Is there the possibility to e.g. change the region of the chromosome-zoom/the chromosome view, when selecting dots in the scatter plot of the RNA-seq data? This seems currently not possible, however would be desirable.

In the same example, the brushing of the chromosome view vs the zoomed-in chart does not work. When changing the genomic region, there is no highlighting any more in the chromosome view, so only the pre-selected region seems to work. This needs to be fixed.

Finally, in the same plot, changing the chromosome for zoomed-in visualization has no effect on the whole-chromosome view, which I assume should also be updated. In my opinion, the whole-chromosome view is in its present form not really useful and could be omitted.

In the same workspace (methylation workspace), there is a scatter plot at the bottom of the page; what do the numbers in the scatter plot refer to? See data labels problem already discussed above.

On the binning of data values, the authors describe that the genomic region is binned into 2000 intervals. To which overall length does this refer to? Is always a fixed length chosen or can the user determine the length? Binning e.g. 100000 bp would then give quite different results than e.g. 1000000 bp.

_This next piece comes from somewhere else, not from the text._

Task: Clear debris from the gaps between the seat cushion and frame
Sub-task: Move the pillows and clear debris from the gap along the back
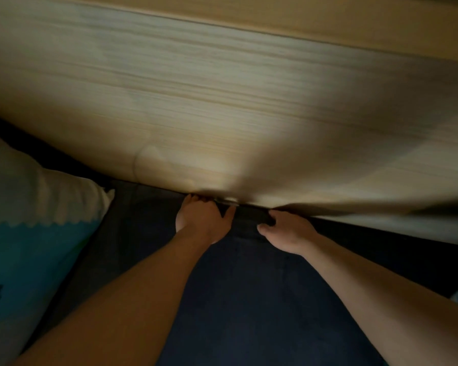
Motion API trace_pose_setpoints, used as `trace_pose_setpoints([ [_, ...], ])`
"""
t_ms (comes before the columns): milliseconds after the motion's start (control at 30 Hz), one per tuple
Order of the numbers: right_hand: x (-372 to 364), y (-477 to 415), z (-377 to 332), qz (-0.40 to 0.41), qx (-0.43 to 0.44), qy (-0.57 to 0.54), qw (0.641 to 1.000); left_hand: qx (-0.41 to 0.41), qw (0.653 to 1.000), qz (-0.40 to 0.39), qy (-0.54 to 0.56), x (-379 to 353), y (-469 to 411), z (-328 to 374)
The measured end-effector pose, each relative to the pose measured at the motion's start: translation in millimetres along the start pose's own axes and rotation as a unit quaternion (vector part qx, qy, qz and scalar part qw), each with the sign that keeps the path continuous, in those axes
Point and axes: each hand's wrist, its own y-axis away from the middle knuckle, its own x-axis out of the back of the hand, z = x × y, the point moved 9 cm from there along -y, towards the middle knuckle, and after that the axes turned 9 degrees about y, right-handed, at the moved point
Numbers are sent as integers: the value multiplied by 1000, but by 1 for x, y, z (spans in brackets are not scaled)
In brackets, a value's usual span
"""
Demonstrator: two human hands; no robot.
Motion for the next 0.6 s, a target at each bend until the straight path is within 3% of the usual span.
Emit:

There are also some errors in the manuscript, more specifically in the description of Figure 3. It currently states:

“In this example, the navigation element at the bottom of the page visualizes (in order from top to bottom): 1) a genes track showing … “

Instead, it should read, I assume, as the genes track is at the bottom of the figure:

“In this example, the navigation element at the bottom of the page visualizes (in order from bottom to top): 1) a genes track showing … “

I have read this submission. I believe that I have an appropriate level of expertise to confirm that it is of an acceptable scientific standard, however I have significant reservations, as outlined above.